WHAT NEEDS TO BE DONE => Restate the listing word for word. Stop at the line that holds "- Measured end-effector", include it, and leave out all pictures.

SUPPLIED INFORMATION =>

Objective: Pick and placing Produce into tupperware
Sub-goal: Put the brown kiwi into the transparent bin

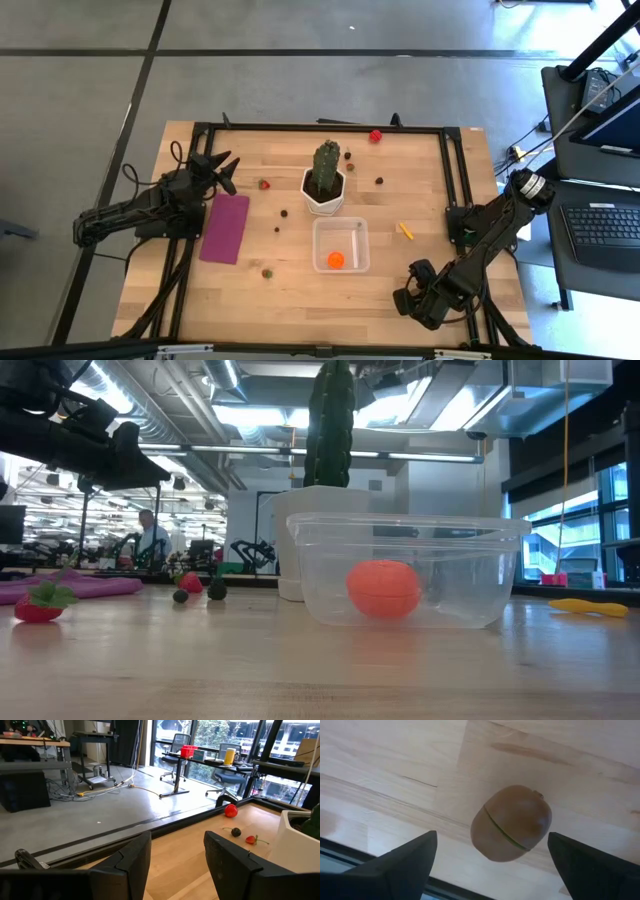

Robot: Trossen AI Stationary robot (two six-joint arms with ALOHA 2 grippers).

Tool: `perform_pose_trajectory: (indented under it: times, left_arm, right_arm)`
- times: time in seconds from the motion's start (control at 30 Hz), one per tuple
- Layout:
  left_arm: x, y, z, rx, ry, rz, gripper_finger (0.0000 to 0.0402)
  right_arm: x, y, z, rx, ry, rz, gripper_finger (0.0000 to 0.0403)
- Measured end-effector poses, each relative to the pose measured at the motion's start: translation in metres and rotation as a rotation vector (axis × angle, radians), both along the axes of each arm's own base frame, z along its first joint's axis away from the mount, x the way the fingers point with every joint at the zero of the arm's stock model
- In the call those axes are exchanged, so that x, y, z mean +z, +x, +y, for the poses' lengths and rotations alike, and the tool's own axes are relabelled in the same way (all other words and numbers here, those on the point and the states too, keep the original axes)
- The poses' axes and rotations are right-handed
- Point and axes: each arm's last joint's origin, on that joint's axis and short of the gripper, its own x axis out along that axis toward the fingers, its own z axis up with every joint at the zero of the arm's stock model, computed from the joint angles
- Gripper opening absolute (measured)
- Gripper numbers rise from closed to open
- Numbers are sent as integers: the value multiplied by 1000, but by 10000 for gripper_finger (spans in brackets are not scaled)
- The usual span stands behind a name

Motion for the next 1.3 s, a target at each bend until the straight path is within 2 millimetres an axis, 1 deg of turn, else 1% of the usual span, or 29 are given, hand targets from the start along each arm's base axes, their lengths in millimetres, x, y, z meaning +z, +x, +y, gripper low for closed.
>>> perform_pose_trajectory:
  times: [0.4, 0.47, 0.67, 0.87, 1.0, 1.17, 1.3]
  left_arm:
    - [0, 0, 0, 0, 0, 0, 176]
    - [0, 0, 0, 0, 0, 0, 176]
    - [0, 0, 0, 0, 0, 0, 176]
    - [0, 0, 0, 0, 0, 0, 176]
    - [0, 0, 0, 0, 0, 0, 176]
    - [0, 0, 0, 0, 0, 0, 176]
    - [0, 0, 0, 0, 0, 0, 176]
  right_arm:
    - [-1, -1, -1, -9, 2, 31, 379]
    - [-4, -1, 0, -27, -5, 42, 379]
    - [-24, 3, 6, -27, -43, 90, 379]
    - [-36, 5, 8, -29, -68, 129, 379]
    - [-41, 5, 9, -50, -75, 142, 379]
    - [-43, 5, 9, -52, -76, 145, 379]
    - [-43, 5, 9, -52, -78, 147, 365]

ANSWER BOX =>
Objective: Pick and placing Produce into tupperware
Sub-goal: Put the brown kiwi into the transparent bin


Robot: Trossen AI Stationary robot (two six-joint arms with ALOHA 2 grippers).

Tool: `perform_pose_trajectory: (indented under it: times, left_arm, right_arm)`
- times: time in seconds from the motion's start (control at 30 Hz), one per tuple
- Layout:
  left_arm: x, y, z, rx, ry, rz, gripper_finger (0.0000 to 0.0402)
  right_arm: x, y, z, rx, ry, rz, gripper_finger (0.0000 to 0.0403)
- Measured end-effector poses, each relative to the pose measured at the motion's start: translation in metres and rotation as a rotation vector (axis × angle, radians), both along the axes of each arm's own base frame, z along its first joint's axis away from the mount, x the way the fingers point with every joint at the zero of the arm's stock model

No other output is expected for this exercise.